▶ WHAT YOU ARE ASKED TO DO
Begin at the line that holds "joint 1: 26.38" and copy each line exactly until the data below ends, including that last line but no pictures.

Stored dataset items:
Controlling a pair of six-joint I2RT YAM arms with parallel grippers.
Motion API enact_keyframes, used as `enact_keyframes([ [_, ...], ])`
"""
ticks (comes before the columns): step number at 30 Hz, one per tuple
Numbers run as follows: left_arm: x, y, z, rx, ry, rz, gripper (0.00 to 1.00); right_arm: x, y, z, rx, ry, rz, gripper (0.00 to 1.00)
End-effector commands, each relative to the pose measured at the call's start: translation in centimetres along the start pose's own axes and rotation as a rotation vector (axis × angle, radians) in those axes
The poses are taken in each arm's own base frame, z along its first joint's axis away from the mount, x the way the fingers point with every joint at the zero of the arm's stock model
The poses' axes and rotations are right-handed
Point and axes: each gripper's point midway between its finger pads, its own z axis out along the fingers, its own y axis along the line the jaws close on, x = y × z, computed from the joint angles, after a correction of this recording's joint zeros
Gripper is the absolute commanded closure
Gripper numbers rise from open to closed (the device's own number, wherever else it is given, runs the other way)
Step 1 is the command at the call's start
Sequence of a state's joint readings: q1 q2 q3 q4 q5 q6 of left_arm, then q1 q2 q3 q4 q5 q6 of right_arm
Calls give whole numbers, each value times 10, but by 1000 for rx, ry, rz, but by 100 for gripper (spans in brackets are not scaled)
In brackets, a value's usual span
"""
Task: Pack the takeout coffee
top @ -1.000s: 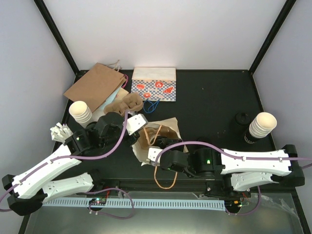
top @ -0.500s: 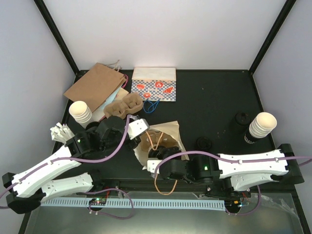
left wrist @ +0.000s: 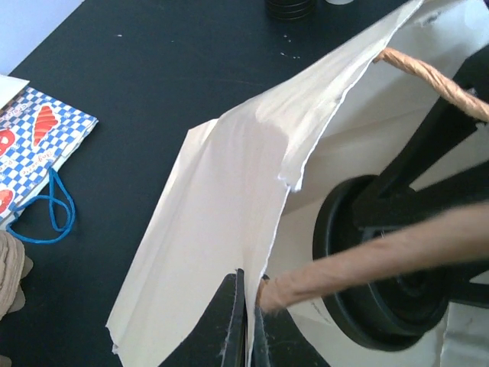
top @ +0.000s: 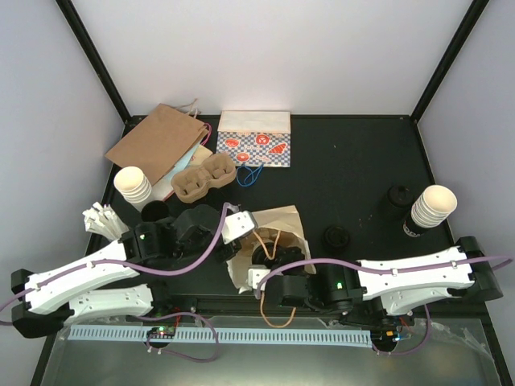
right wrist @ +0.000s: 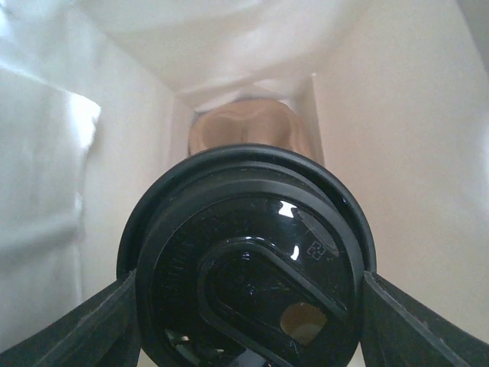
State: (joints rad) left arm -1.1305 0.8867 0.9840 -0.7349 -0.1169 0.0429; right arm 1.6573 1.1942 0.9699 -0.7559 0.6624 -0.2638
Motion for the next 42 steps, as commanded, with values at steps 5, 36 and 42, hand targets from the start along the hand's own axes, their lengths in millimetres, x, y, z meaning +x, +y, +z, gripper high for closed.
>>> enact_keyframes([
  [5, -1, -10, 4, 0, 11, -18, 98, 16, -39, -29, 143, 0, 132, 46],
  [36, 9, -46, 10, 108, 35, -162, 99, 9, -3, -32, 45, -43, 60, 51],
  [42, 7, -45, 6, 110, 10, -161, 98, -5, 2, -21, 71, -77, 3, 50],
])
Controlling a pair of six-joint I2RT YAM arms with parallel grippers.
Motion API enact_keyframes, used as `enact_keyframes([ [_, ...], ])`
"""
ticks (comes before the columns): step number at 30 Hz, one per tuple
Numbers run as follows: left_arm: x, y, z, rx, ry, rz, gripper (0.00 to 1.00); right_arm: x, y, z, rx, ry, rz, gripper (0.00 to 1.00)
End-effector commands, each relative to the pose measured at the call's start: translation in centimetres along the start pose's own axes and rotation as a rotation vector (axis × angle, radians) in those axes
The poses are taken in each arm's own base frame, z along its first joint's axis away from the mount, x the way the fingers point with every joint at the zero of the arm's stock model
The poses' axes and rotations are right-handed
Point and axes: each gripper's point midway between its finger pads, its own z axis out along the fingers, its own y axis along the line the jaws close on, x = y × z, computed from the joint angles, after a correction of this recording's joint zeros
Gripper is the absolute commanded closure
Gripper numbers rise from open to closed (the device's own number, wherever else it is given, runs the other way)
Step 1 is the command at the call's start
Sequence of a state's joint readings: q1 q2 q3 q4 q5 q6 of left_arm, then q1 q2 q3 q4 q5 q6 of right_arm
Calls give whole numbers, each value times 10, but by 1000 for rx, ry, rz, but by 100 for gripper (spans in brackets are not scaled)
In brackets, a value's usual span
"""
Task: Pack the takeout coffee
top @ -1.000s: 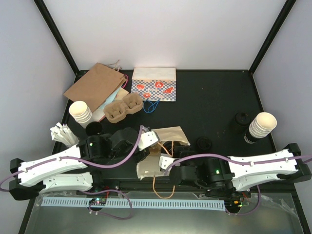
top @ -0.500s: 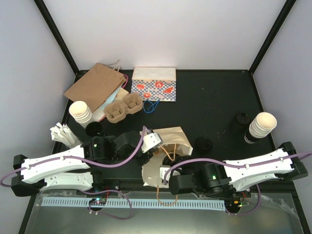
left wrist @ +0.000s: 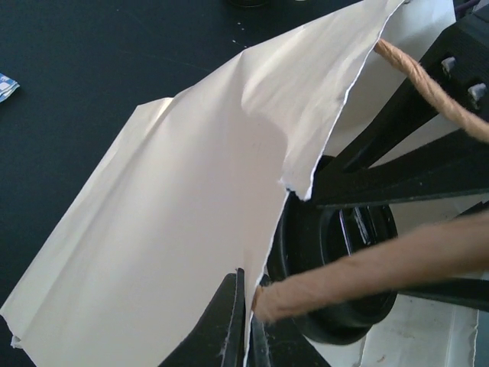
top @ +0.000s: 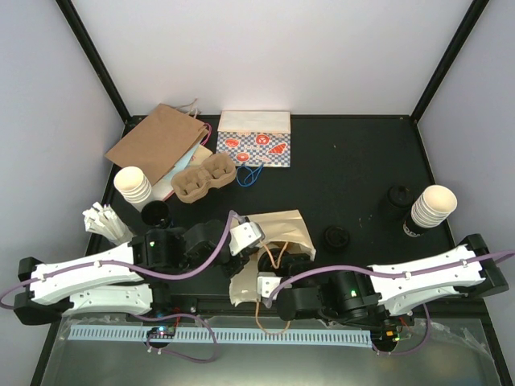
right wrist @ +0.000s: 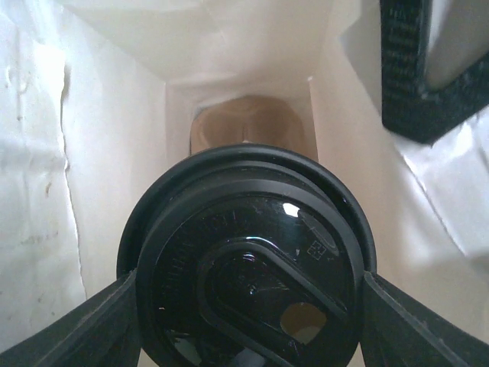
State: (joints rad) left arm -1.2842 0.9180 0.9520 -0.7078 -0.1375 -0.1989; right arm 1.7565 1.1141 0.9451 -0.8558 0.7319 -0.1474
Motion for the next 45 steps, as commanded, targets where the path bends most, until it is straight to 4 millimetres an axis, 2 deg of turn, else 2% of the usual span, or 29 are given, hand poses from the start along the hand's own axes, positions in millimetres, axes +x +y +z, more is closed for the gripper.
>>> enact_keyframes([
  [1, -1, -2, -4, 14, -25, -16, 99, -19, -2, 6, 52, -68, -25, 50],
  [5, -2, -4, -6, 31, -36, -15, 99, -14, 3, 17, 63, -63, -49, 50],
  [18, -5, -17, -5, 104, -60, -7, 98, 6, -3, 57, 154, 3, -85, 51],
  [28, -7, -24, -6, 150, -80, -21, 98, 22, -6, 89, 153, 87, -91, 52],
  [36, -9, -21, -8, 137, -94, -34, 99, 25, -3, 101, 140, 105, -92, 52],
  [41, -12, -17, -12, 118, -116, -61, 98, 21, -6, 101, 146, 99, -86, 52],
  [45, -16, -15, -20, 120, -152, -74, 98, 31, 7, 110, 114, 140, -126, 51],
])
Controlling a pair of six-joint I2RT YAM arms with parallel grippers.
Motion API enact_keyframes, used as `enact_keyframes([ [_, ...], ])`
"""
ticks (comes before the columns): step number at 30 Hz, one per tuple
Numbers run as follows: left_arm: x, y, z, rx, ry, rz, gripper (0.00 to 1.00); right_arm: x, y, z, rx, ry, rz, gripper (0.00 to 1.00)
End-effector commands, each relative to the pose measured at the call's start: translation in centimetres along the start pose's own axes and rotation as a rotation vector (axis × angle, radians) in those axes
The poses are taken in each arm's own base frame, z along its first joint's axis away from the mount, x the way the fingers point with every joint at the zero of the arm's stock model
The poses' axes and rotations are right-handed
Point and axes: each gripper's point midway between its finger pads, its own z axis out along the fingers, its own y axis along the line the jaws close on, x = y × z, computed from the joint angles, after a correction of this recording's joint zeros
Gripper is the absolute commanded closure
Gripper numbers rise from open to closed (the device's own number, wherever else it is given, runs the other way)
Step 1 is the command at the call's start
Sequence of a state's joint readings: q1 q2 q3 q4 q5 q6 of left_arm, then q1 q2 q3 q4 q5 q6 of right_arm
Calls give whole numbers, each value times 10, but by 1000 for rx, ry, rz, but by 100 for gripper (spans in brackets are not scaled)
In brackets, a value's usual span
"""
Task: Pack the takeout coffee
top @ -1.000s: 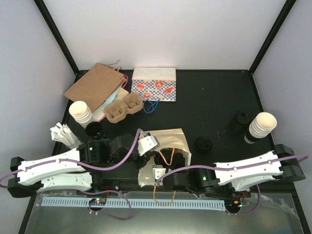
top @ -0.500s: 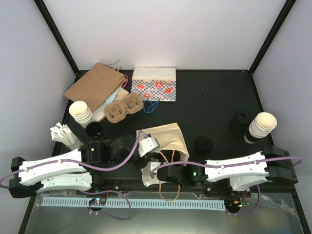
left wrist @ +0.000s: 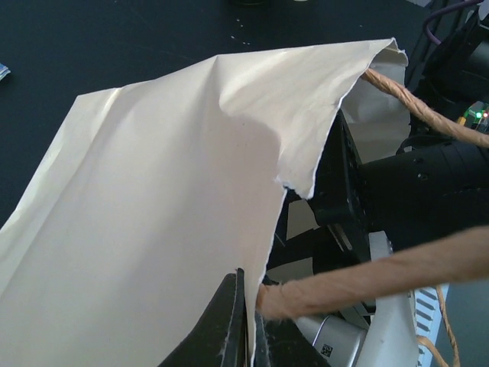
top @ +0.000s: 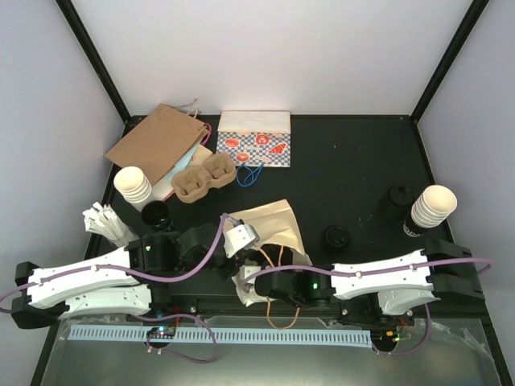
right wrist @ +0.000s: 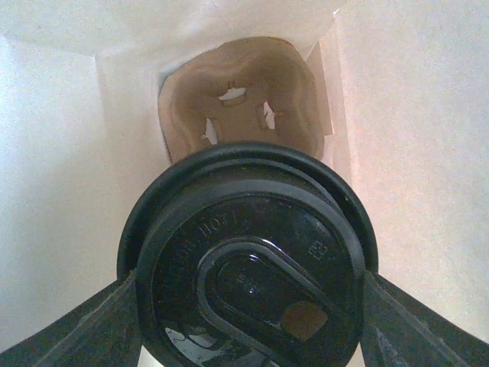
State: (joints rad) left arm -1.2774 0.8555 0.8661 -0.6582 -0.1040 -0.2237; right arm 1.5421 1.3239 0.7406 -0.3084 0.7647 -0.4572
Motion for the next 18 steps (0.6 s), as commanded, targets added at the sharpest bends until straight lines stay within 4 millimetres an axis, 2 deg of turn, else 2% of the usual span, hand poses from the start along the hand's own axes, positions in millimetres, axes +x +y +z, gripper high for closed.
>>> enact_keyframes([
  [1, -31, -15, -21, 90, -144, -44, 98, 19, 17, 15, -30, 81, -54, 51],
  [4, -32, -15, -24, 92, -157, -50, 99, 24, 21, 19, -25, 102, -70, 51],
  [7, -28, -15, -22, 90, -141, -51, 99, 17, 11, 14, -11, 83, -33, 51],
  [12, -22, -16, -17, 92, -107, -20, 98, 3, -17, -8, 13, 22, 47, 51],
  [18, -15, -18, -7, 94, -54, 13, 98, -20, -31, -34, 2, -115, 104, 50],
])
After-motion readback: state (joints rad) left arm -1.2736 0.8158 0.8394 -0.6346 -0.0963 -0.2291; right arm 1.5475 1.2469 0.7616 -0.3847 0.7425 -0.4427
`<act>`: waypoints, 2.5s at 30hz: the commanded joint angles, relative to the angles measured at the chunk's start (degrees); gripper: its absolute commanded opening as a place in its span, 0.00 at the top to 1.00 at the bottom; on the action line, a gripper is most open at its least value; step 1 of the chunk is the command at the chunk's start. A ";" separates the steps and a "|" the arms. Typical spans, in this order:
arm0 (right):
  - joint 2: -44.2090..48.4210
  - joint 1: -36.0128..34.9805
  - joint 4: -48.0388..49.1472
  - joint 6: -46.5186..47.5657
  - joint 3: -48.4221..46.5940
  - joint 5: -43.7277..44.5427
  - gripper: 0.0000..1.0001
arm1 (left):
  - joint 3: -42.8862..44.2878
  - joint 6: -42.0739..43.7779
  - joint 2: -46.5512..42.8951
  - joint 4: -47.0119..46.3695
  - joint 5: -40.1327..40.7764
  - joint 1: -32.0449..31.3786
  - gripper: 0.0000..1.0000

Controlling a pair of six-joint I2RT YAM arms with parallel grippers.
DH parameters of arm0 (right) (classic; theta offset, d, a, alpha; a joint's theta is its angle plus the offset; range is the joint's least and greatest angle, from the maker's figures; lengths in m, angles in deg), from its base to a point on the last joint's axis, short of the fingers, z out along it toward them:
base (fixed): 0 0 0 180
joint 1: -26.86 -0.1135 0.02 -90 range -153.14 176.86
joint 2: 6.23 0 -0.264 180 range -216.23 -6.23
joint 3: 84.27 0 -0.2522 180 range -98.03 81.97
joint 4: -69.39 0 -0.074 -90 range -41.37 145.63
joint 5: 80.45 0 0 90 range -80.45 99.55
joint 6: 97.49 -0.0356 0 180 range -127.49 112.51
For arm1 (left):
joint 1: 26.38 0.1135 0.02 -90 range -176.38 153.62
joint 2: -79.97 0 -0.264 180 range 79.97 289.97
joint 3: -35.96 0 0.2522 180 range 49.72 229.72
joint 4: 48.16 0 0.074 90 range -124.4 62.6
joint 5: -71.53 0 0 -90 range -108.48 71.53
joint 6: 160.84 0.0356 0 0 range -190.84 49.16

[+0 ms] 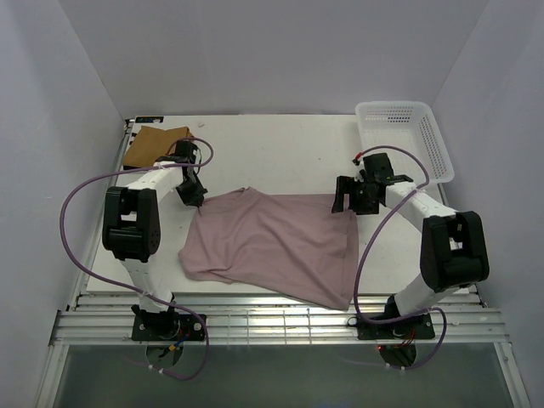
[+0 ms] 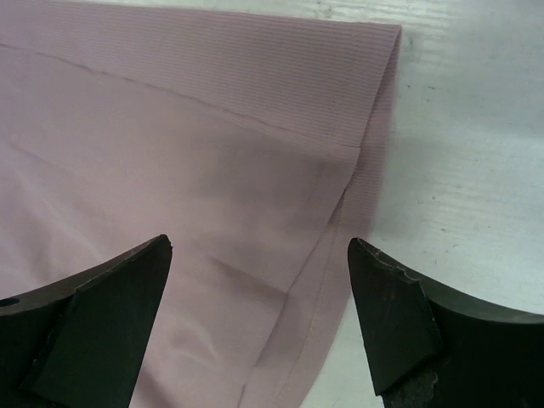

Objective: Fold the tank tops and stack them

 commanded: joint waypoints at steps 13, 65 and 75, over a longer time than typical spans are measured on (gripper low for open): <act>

▶ RESULT OF THE TASK
joint 1: 26.38 0.1135 0.02 -90 range -176.38 153.62
joint 2: -79.97 0 -0.264 180 range 79.97 289.97
joint 3: -35.96 0 0.2522 180 range 49.72 229.72
joint 4: 48.16 0 0.074 90 range -124.4 62.6
joint 5: -71.53 0 0 -90 range -108.48 71.53
joint 6: 160.84 0.0356 0 0 range -190.84 49.16

[+0 ms] 
[+0 ms] 

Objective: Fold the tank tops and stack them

 commanded: joint waypoints at steps 13, 65 and 75, over a longer time than typical spans are measured on (gripper low for open): <act>

This completes the output for the exercise.